Look through the material below. Return exactly the lines from the one with "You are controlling" through the one with "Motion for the", both included.

──────────

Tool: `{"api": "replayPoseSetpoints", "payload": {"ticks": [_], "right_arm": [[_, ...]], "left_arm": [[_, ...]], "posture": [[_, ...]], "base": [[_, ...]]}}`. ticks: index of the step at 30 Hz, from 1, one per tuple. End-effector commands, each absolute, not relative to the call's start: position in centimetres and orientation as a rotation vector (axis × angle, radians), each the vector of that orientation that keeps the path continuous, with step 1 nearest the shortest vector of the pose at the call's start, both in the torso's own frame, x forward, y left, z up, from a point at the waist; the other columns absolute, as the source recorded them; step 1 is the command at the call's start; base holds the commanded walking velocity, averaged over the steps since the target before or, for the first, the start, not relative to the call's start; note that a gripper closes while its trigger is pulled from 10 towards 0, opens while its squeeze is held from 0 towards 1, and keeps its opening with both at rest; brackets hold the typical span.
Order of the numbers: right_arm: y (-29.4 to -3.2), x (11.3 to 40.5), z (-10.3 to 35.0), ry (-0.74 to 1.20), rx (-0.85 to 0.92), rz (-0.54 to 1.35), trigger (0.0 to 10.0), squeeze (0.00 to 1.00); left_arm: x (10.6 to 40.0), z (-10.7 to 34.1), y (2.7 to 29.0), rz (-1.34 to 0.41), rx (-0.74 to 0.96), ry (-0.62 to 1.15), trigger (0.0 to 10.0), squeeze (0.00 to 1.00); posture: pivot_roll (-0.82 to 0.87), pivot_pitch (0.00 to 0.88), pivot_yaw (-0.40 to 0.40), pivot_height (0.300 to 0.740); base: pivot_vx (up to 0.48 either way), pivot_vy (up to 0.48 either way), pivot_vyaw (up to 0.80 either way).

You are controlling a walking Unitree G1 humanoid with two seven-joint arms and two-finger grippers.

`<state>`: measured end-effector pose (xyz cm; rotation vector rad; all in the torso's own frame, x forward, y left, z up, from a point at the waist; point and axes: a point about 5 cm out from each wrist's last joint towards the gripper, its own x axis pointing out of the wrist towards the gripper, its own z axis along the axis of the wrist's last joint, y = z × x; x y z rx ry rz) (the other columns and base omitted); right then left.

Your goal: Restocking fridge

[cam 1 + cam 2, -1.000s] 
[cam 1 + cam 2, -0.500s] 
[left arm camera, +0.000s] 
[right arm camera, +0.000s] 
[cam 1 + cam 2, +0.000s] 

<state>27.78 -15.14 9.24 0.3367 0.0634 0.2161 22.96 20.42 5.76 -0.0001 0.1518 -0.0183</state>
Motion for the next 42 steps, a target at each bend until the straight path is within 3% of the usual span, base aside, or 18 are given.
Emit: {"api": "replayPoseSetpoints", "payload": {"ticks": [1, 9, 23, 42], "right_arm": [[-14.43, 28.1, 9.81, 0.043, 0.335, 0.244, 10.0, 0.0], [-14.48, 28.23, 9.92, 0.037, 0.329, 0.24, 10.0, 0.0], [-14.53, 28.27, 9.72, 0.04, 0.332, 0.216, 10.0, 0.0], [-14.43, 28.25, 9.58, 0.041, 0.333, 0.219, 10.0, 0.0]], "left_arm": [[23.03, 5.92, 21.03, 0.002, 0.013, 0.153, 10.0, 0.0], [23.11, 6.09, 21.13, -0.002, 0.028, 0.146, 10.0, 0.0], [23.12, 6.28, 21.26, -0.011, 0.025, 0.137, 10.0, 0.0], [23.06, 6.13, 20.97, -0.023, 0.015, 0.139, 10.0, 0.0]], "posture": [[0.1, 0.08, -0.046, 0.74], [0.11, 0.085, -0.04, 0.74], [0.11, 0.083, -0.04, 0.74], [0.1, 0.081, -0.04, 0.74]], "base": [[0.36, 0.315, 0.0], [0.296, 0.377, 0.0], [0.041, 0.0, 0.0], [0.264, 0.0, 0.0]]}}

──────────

Response to the task –
You are controlling a walking Unitree G1 humanoid with two seven-joint arms and two-finger grippers.

`<state>`: measured end-effector pose (xyz cm; rotation vector rad; all in the torso's own frame, x forward, y left, z up, from a point at the waist; point and axes: a point about 5 cm out from each wrist's last joint towards the gripper, its own x axis pointing out of the wrist towards the gripper, its own z axis along the axis of the wrist's last joint, y = z × x; x y z rx ry rz) (the other columns and base omitted); right then left.

Your goal: Restocking fridge

[cam 1 + cam 2, -1.000s] 
[cam 1 + cam 2, -0.500s] 
[left arm camera, +0.000s] 
[right arm camera, +0.000s] 
[cam 1 + cam 2, +0.000s] 

<state>27.78 -15.14 9.24 0.3367 0.0634 0.2161 22.96 20.42 5.76 -0.0001 0.1518 -0.0183</state>
Motion for the next 42 steps, a target at each bend until the straight path is within 3% of the usual span, base aside, or 18 are given.

Nothing more belongs to this exercise.